**TASK OBJECTIVE:** Check each line of the material below for the string "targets", then report how many lines have it, and nothing else.

**DATA SEGMENT:**
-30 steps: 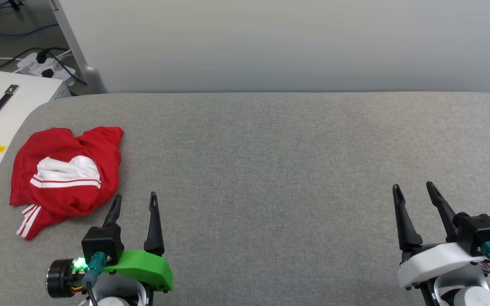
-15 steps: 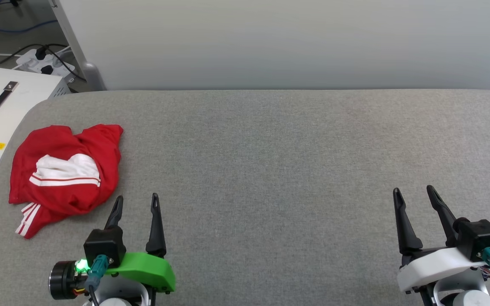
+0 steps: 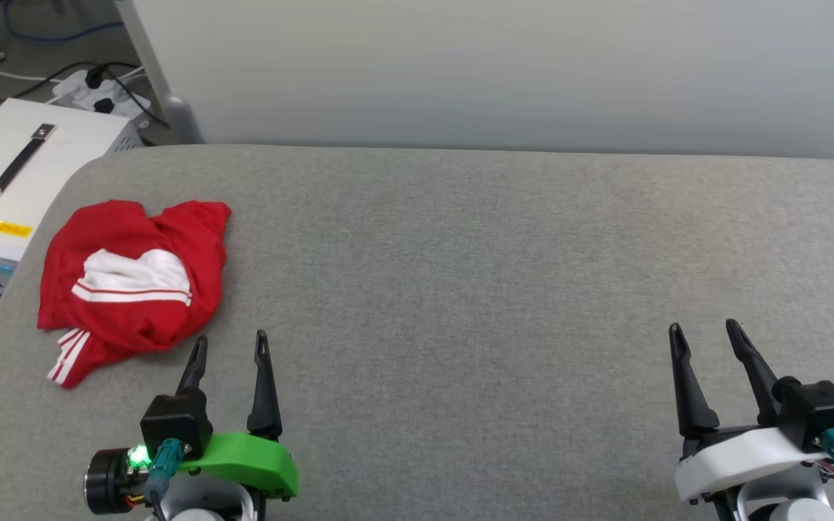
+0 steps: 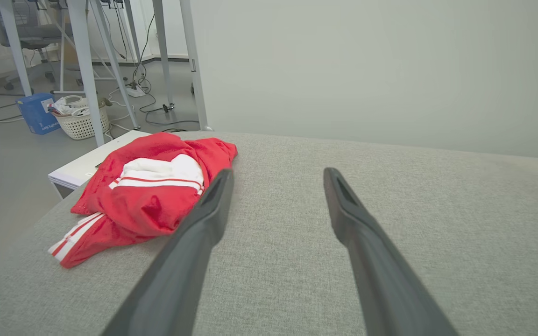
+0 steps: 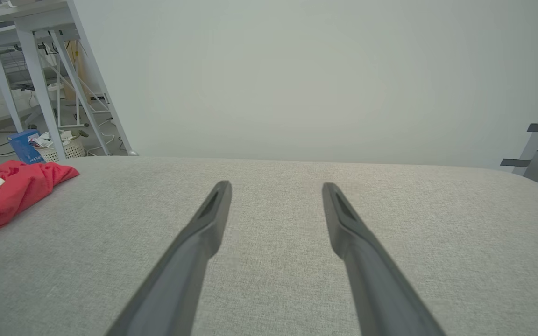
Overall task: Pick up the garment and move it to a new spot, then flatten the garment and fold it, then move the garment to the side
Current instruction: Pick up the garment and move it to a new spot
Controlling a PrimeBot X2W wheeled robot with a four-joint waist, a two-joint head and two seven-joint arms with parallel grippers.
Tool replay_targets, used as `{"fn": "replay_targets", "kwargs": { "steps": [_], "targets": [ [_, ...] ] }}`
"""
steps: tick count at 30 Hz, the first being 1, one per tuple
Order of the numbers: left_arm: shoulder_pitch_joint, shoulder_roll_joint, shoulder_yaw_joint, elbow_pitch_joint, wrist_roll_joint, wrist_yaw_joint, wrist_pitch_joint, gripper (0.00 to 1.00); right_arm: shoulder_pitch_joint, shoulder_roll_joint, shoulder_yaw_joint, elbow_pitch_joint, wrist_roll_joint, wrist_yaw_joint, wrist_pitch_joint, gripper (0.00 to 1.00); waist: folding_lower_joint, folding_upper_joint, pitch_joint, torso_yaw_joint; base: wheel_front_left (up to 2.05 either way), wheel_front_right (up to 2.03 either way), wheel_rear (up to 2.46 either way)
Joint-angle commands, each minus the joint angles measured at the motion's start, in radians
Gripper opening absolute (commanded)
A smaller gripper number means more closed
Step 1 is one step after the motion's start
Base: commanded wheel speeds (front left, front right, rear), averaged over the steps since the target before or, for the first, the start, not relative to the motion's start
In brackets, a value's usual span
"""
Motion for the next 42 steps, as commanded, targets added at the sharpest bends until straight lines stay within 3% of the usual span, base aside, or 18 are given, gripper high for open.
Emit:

**ANSWER TO THIS EXERCISE:** 2